- Problem requirements: Reproduce all of the data exactly as written.
** Stored data follows **
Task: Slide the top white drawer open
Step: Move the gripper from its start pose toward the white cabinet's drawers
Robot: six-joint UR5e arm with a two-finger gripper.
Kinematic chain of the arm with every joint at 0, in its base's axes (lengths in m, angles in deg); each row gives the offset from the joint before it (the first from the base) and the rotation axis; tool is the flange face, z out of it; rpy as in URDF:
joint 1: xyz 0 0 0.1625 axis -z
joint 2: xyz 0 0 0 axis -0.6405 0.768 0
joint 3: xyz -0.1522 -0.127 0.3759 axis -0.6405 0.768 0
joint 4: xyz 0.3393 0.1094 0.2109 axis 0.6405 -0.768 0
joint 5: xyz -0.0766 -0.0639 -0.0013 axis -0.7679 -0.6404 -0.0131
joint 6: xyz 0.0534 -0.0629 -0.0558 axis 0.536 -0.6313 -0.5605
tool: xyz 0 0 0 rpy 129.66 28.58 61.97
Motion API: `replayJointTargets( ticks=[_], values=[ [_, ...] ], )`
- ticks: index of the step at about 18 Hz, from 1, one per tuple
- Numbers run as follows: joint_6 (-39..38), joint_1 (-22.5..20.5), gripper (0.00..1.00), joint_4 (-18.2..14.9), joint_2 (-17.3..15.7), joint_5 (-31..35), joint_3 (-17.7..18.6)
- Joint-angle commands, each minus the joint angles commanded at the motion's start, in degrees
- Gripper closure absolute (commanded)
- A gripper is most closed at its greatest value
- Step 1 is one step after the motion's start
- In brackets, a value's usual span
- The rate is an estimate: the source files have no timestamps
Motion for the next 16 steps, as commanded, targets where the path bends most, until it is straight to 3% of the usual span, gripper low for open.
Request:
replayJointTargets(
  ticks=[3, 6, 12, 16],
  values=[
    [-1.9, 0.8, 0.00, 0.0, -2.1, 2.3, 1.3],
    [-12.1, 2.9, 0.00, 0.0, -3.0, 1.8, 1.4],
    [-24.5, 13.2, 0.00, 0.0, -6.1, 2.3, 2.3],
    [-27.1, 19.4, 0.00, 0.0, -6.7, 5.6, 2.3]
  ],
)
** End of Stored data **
- Solution to the problem:
Task: Slide the top white drawer open
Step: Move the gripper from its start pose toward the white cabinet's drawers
Robot: six-joint UR5e arm with a two-finger gripper.
Kinematic chain of the arm with every joint at 0, in its base's axes (lengths in m, angles in deg); each row gives the offset from the joint before it (the first from the base) and the rotation axis; tool is the flange face, z out of it; rpy as in URDF:
joint 1: xyz 0 0 0.1625 axis -z
joint 2: xyz 0 0 0 axis -0.6405 0.768 0
joint 3: xyz -0.1522 -0.127 0.3759 axis -0.6405 0.768 0
joint 4: xyz 0.3393 0.1094 0.2109 axis 0.6405 -0.768 0
joint 5: xyz -0.0766 -0.0639 -0.0013 axis -0.7679 -0.6404 -0.0131
joint 6: xyz 0.0534 -0.0629 -0.0558 axis 0.536 -0.6313 -0.5605
tool: xyz 0 0 0 rpy 129.66 28.58 61.97
Motion API: `replayJointTargets( ticks=[_], values=[ [_, ...] ], )`
- ticks: index of the step at about 18 Hz, from 1, one per tuple
- Numbers run as follows: joint_6 (-39..38), joint_1 (-22.5..20.5), gripper (0.00..1.00), joint_4 (-18.2..14.9), joint_2 (-17.3..15.7), joint_5 (-31..35), joint_3 (-17.7..18.6)
- Joint-angle commands, each minus the joint angles commanded at the motion's start, in degrees
- Gripper closure absolute (commanded)
- A gripper is most closed at its greatest value
- Step 1 is one step after the motion's start
- In brackets, a value's usual span
- The rate is an estimate: the source files have no timestamps
Motion for the next 16 steps, as commanded, targets where the path bends most, until it is straight to 3% of the usual span, gripper low for open.
Request:
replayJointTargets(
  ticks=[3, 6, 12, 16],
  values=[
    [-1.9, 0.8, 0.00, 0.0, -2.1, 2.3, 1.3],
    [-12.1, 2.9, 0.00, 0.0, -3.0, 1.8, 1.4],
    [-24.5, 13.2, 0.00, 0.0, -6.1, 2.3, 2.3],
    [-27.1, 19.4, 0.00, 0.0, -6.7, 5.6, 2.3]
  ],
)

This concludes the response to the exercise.